Ultimately I chose to use Solr for the RubyGems site, for the benefit of other volunteer developers who may have less hands-on experience with Solr itself.

Step two: installing Sunspot

As of this writing, the RubyGems site is a Rails 3 application, and the current version of Sunspot is 1.2.1. As of its 1.2 release, Sunspot is really easy to install into a Rails 3 application. While Sunspot itself is designed to be framework agnostic, it provides the sunspot_rails gem to do all of the interfacing work with a Rails application.

To install Sunspot in your Rails application, simply add this line to your Gemfile:

gem 'sunspot_rails'

After running bundle install to download and install the gem, you’re all set!

Before we dive into the model code, let’s pause and think about how search is being used.

When designing your search functionality, it is important to consider in advance some of the use cases you’ll be supporting. Solr does most of its heavy lifting at indexing time — you send over your data, Solr pre-processes it, and then you can search it. That gives you great query time performance at the cost of some up-front processing.

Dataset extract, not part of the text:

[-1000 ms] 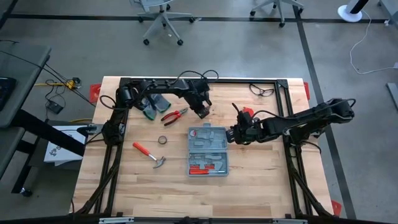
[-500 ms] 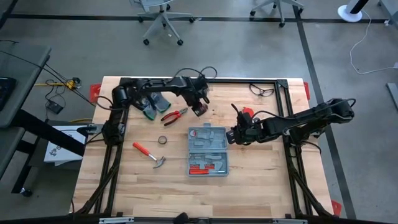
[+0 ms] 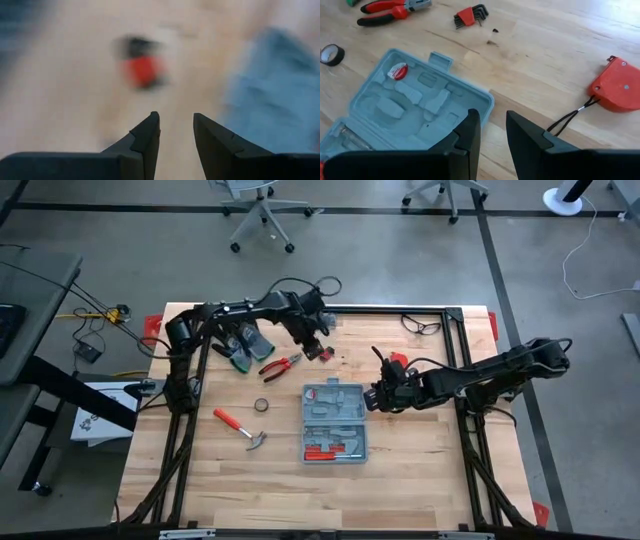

Solr itself is even pretty quick about that pre-processing phase, but it does mean that your application is liable to spend a lot of time collecting and serializing and uploading your data over to Solr itself. This is a simple fact of life for most any indexing search server, and so it’s important to keep that in mind to avoid spending too much time indexing unnecessarily.

When looking at your use cases, a great place to start is the logs for an existing search page. That tells you how users are already using the search for your site.

You should also consider ways to learn about how users are trying to use your search, but not receiving the results they’re looking for. Keeping a log of searches that don’t return results, or tracking which searches are receiving clicks or not, would be a fantastic idea for any application with heavy search usage.

Finally, keep in mind that your users’ behavior might already be trained based on your site’s current behavior. In this case, or when you’re starting from scratch, it may be up to your ingenuity as a developer or entrepreneur to design from your own personal insight into the domain.

Step four: configure your models with Sunspot

Starting with the simple

For the RubyGems site, Nick Quaranto provided a list of the queries for the top 500 searches. That’s a great baseline to start from. It was easy to see that most pages were simply for the name of a particular gem.

So, for starters, we need to index the name of a gem. Pretty straightforward. In Sunspot, that might be as simple as the following:

class Rubygem
  searchable do
    text :name
  end
end

It’s worth noting at this point that Solr has support for different data types. In this case, Sunspot is using the value from the model’s name attribute, and sending it over to Solr as a text field.

The text field is Solr’s bread and butter — the values for these fields get all the fancy tokenization and pre-processing that you generally associate with full-text search. I’ll write more on that in future articles here.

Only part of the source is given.